Trickbot first popped up in 2016 as a successor to the Dyre banking trojan, designed to steal banking credentials, but over a four-year period, its operators built themselves a substantial botnet and the original malware evolved into a modular malware that was made available as-a-service to cyber criminals, who were given access to the botnet to use as an entry point to install recon tools such as PowerShell Empire, Metasploit and Cobalt Strike. These were then used to steal credentials, exfiltrate data, and deploy additional payloads, most notably the Ryuk ransomware.
It was most often delivered in malicious email campaigns using current events and financial lures to trick its targets into clicking links or opening attachments – usually Excel or Word documents containing malicious macros. Campaigns were observed in multiple verticals and all over the world, with the operators often reusing previously compromised email accounts from earlier campaigns. It was also deployed via lateral movement via Server Message Block (SMB) or as the second-stage payload of an Emotet attack.
Jean-Ian Boutin, head of threat research at ESET, said: “Over the years we’ve tracked it, Trickbot compromises have been reported in a steady manner, making it one of the largest and longest-lived botnets out there.
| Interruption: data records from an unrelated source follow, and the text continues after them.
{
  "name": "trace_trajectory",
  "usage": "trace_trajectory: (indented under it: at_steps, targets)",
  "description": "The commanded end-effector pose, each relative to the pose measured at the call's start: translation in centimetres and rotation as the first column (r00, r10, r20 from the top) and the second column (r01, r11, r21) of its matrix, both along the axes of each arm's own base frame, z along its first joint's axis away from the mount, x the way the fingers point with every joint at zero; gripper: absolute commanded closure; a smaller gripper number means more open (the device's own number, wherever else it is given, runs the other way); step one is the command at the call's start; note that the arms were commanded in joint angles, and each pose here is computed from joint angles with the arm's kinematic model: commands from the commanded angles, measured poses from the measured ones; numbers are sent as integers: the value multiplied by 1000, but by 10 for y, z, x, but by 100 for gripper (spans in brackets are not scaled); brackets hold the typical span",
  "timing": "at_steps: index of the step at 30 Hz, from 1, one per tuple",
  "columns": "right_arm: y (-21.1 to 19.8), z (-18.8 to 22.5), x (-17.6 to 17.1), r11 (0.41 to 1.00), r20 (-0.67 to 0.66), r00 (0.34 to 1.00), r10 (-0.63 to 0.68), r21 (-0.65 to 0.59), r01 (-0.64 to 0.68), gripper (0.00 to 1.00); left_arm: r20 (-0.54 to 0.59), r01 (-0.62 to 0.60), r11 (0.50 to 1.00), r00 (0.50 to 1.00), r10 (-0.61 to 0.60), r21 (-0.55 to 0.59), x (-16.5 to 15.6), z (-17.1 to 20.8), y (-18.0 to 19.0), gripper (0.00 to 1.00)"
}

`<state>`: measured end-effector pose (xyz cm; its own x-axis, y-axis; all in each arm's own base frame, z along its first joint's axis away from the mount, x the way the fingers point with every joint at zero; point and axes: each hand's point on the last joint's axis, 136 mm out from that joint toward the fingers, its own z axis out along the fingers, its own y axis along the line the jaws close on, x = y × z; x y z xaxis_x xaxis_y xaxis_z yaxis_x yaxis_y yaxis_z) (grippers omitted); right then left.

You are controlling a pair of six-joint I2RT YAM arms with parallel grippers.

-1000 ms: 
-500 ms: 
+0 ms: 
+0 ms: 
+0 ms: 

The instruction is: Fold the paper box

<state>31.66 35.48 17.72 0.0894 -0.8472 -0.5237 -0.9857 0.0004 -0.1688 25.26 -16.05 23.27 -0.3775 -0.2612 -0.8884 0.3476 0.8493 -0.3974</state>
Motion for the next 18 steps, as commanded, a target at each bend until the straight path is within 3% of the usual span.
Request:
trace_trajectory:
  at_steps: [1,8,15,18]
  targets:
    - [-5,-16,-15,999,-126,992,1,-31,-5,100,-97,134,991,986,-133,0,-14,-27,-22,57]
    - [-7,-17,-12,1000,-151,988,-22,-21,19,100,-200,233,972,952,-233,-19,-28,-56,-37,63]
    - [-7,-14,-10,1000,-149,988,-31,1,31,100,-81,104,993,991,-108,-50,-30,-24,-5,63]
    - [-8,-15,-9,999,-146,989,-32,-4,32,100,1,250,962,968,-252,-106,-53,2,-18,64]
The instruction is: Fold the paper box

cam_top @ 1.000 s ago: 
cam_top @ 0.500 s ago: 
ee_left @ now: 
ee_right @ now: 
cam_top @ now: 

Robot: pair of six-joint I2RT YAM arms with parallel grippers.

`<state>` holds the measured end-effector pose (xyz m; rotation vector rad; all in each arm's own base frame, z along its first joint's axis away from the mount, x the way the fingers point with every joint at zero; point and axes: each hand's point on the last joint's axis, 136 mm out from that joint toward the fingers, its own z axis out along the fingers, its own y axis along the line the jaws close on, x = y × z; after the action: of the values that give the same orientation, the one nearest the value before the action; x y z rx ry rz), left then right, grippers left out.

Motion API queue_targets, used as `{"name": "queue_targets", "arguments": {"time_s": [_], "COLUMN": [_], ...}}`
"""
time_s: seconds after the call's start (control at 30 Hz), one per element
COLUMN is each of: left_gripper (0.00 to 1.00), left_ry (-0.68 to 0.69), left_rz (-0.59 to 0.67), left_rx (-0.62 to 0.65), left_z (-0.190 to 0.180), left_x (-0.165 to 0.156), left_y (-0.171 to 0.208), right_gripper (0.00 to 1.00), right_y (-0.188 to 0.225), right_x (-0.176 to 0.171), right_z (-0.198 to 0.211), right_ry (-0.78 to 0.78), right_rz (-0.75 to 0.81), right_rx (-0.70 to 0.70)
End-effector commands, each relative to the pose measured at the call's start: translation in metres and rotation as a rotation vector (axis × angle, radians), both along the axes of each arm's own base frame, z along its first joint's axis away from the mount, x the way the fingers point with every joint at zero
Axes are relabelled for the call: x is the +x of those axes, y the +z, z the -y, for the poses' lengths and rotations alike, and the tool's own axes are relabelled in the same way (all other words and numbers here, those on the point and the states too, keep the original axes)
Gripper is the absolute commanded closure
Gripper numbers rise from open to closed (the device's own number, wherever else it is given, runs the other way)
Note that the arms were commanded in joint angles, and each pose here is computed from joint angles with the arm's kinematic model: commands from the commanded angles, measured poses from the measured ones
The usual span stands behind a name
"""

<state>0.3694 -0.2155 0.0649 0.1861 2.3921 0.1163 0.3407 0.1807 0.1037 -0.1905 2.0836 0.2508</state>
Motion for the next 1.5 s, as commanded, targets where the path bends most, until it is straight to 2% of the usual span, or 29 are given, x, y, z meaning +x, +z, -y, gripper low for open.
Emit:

Trickbot is one of the most prevalent banking malware families, and this malware strain represents a threat for internet users globally.
“Trying to disrupt this elusive threat is very challenging as it has various fallback mechanisms, and its interconnection with other highly active cyber criminal actors in the underground makes the overall operation extremely complex.”
Microsoft said that during its investigation, it had identified new operational details about the infrastructure that Trickbot used to communicate with and control its victims’ computers, how the computers talked to one another, and the mechanisms it deployed to evade detection and stop security teams from disrupting it.
It also uncovered the precise IP addresses of Trickbot’s servers, which proved to be crucial information in securing the court order that allowed Microsoft and its partners to disable them, put the content stored on the command and control (C2) servers beyond use, suspend services to the operators of Trickbot, and block any efforts by them to buy or rent new ones.
The case also included copyright claims against Trickbot’s malicious use of Microsoft’s software code, which Burt said was an important step in the fight against malware because it now has a precedent to take civil action against cyber criminals in countries that have such laws in place.
“We fully anticipate Trickbot’s operators will make efforts to revive their operations, and we will work with our partners to monitor their activities and take additional legal and technical steps to stop them,” said Burt.